[Items from a dataset]

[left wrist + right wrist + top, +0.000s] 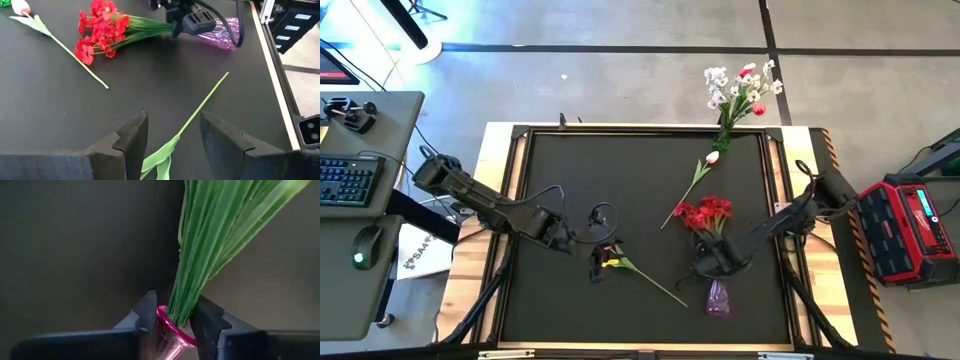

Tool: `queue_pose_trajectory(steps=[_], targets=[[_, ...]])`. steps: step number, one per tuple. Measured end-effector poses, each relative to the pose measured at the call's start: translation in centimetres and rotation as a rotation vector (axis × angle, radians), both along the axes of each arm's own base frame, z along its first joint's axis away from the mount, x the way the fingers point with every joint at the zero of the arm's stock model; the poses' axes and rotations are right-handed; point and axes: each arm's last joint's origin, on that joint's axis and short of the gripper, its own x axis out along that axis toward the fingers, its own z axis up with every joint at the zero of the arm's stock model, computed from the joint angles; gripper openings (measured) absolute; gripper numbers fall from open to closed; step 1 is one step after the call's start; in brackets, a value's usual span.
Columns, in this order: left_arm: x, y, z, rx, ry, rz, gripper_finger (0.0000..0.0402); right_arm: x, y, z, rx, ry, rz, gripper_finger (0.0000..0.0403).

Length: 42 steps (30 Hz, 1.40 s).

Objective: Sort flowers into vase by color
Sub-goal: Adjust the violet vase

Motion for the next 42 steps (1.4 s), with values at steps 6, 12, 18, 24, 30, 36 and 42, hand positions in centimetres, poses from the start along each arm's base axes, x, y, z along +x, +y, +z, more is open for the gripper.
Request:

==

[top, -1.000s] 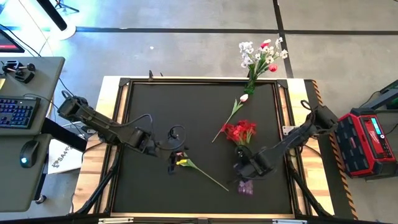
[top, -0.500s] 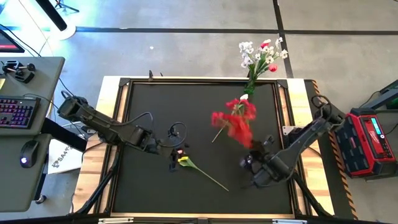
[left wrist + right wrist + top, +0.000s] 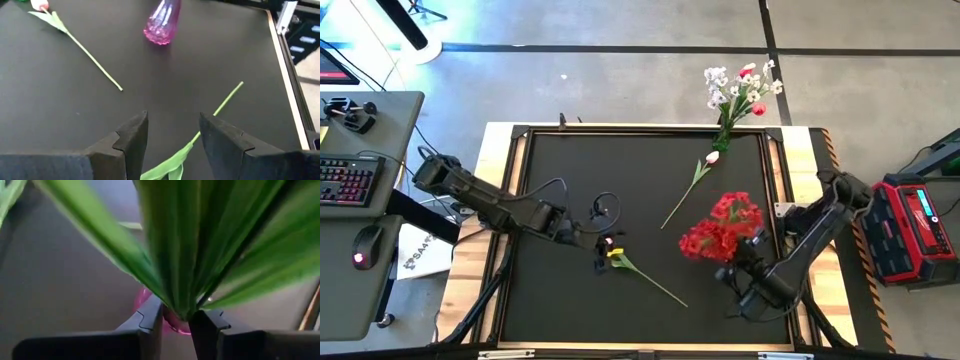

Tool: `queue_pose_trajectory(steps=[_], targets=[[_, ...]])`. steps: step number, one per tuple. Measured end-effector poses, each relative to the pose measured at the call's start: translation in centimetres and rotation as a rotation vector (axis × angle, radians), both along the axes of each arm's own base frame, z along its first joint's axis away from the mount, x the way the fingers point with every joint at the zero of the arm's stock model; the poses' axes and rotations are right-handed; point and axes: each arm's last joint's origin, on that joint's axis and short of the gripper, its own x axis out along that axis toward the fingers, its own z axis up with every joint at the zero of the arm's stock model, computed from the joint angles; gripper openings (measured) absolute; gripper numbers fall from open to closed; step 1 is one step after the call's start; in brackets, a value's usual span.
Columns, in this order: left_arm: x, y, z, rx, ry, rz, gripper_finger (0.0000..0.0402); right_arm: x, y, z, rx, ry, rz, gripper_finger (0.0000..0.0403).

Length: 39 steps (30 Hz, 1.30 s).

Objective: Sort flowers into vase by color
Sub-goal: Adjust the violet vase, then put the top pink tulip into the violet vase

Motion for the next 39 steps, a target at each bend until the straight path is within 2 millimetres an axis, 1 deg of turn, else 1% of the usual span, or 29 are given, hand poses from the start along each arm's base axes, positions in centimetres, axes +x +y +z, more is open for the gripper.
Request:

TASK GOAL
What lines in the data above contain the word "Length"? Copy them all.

RESPONSE AREA
Length: 42 steps (30 Hz, 1.40 s).
Length: 39 steps (30 Hz, 1.30 s).

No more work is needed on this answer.